SOLVED Very Poor 10GBE Performance

Donny Davis · Jan 18, 2018

So I am better off just putting disks back in those slots and expanding my pool to 18x mirrored Stripes

jgreco · Jan 18, 2018

Donny Davis said:
The S320's are not a very fast SSD, so going down to one will most likely be more painful.

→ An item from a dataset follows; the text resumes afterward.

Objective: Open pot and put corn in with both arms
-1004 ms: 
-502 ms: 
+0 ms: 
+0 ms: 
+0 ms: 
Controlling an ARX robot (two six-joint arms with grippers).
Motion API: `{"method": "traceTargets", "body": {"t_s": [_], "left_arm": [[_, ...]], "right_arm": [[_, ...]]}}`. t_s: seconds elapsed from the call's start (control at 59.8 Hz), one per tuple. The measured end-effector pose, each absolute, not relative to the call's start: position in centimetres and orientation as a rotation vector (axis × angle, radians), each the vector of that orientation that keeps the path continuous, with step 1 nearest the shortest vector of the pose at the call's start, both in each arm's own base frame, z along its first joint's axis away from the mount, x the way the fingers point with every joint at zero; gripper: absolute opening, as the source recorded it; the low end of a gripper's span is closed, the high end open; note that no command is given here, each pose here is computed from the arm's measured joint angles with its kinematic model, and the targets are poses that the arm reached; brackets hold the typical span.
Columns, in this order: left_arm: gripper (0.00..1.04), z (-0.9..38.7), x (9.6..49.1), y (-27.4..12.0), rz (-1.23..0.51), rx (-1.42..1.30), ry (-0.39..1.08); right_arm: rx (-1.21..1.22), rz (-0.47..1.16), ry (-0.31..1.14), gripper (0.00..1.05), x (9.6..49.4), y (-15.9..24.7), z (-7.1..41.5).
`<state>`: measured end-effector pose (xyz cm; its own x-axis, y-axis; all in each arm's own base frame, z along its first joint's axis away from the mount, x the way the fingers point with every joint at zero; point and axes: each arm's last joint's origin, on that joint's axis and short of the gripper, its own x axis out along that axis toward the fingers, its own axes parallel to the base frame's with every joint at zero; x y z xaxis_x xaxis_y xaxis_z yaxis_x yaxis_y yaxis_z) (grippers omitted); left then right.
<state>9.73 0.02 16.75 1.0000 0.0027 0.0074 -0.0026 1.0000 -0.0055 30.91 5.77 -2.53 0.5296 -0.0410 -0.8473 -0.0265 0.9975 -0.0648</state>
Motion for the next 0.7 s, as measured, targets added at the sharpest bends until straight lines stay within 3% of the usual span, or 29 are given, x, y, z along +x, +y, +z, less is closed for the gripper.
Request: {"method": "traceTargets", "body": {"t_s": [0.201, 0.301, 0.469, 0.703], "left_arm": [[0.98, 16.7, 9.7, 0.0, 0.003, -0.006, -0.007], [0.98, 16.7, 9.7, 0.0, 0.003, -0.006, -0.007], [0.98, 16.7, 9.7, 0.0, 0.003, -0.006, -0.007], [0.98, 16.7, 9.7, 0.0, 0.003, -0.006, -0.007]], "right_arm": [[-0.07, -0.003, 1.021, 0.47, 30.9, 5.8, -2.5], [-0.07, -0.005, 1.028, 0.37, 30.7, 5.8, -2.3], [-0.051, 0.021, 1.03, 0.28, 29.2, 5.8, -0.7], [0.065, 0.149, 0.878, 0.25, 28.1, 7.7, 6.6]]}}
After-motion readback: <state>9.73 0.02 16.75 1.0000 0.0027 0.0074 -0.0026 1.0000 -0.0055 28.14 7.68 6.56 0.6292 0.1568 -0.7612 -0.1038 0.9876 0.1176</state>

No, it won't be. As I said, commits to the ZIL happen sequentially. If you are writing to a single device, or writing to one of six devices but only one at a time, which is a harder thing? Hint: it's managing the round-robin of the six devices. It also means that if any one of the SLOG component devices fail, your SLOG is toast, so your reliability is SIGNIFICANTLY impacted. The only meaningful thing to do is to use two in a mirror, which increases the availability.

jgreco · Jan 18, 2018

Donny Davis said:
So I am better off just putting disks back in those slots and expanding my pool to 18x mirrored Stripes

You should do that anyways. Mount the SLOG SSD's inside. Suggest: industrial Velcro, if there's no mounting point available.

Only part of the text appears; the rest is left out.